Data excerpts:
=====
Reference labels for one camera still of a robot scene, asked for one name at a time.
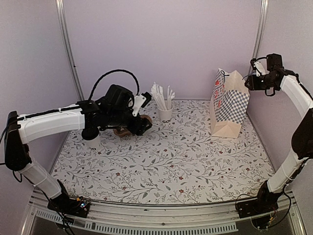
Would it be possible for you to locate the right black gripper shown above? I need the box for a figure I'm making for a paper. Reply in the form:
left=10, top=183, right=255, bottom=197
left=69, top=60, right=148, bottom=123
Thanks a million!
left=245, top=73, right=277, bottom=91

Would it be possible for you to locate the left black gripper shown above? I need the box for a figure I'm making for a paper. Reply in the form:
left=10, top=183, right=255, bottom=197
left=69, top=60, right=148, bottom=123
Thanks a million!
left=108, top=110, right=153, bottom=136

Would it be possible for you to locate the brown cardboard cup carrier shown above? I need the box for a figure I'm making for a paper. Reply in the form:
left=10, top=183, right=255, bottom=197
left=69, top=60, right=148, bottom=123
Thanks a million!
left=113, top=115, right=152, bottom=137

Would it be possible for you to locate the checkered paper takeout bag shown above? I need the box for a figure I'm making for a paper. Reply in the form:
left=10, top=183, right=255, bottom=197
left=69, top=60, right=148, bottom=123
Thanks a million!
left=209, top=69, right=250, bottom=138

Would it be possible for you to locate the black plastic cup lid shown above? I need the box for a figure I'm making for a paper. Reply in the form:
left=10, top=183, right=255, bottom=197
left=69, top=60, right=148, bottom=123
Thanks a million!
left=81, top=127, right=99, bottom=141

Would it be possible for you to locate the white paper coffee cup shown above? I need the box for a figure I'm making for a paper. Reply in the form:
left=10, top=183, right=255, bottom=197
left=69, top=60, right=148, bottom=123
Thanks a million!
left=86, top=136, right=101, bottom=150

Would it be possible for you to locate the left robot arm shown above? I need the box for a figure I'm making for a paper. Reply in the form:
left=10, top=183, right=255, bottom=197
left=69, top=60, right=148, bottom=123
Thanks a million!
left=1, top=85, right=152, bottom=217

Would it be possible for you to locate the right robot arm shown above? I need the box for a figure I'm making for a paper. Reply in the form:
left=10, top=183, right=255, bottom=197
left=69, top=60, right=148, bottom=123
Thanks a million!
left=235, top=53, right=313, bottom=218

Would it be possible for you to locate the white cup holding straws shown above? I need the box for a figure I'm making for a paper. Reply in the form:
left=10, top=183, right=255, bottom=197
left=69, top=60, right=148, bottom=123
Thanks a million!
left=157, top=103, right=174, bottom=124

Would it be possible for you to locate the bundle of white wrapped straws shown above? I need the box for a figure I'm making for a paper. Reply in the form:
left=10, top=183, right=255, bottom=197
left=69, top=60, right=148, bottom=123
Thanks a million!
left=151, top=82, right=175, bottom=111

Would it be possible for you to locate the floral patterned table mat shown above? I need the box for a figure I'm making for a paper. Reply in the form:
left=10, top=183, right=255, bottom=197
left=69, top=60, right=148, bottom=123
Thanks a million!
left=52, top=100, right=274, bottom=205

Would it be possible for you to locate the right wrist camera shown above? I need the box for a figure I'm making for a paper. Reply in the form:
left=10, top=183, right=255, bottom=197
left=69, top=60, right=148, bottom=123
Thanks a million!
left=250, top=57, right=266, bottom=77

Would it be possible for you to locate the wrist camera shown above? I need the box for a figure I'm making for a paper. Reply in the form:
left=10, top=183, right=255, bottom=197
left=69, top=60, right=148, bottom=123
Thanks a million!
left=250, top=57, right=266, bottom=77
left=133, top=92, right=152, bottom=117

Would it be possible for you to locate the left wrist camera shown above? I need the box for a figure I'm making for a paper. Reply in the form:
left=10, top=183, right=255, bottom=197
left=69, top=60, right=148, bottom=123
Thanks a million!
left=133, top=92, right=152, bottom=117

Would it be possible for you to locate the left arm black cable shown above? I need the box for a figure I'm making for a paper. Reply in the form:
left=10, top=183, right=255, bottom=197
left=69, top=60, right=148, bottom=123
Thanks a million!
left=89, top=70, right=140, bottom=101

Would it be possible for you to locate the right aluminium frame post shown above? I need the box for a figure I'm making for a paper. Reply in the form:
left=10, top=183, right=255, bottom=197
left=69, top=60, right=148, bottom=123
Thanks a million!
left=251, top=0, right=269, bottom=58

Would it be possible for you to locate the aluminium frame post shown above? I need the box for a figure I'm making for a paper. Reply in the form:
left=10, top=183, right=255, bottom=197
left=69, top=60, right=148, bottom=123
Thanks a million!
left=55, top=0, right=85, bottom=101
left=251, top=0, right=269, bottom=58

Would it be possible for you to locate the front aluminium rail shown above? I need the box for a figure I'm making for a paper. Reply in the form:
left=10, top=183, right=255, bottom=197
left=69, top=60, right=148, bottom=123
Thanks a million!
left=22, top=190, right=306, bottom=235

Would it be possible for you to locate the left aluminium frame post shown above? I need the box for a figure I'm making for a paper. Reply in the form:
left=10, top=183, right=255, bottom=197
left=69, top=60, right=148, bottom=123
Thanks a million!
left=55, top=0, right=85, bottom=101

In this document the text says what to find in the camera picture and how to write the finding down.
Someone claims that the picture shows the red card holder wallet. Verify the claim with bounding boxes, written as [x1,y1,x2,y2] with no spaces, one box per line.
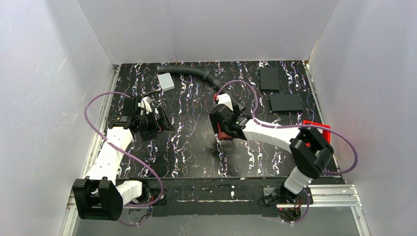
[217,130,234,140]

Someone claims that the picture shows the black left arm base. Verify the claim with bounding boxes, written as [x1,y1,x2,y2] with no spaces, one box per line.
[124,188,168,207]

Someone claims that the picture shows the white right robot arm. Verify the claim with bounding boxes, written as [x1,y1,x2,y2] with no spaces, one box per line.
[209,104,334,197]

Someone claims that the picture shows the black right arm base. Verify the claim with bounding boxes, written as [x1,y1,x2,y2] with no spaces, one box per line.
[258,186,314,223]

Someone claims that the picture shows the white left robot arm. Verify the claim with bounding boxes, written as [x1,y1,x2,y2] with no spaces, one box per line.
[72,95,174,221]

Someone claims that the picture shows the black pliers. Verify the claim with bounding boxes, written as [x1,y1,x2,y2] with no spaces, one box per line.
[141,89,161,97]

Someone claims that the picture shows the small grey box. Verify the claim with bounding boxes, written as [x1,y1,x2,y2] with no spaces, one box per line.
[157,73,175,91]

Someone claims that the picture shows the black flat pad lower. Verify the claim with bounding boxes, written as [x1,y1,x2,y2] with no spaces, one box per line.
[269,94,304,112]

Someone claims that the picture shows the black flat pad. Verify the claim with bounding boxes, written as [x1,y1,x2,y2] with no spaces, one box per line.
[259,67,280,92]
[269,94,304,112]

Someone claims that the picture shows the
=====
(Requirement): Identify every line above that includes the word "post", and show those lines.

(Solution):
Would it be possible for you to locate the right aluminium frame post shown above? I need the box for a figure I'm making for a paper. Reply in the form:
Would it be possible for you to locate the aluminium frame post shown above? I need the box for a figure I'm making for a paper. Reply in the form:
Would it be possible for you to locate the left aluminium frame post shown above? I need the box for a figure I'm making for a paper. Reply in the form:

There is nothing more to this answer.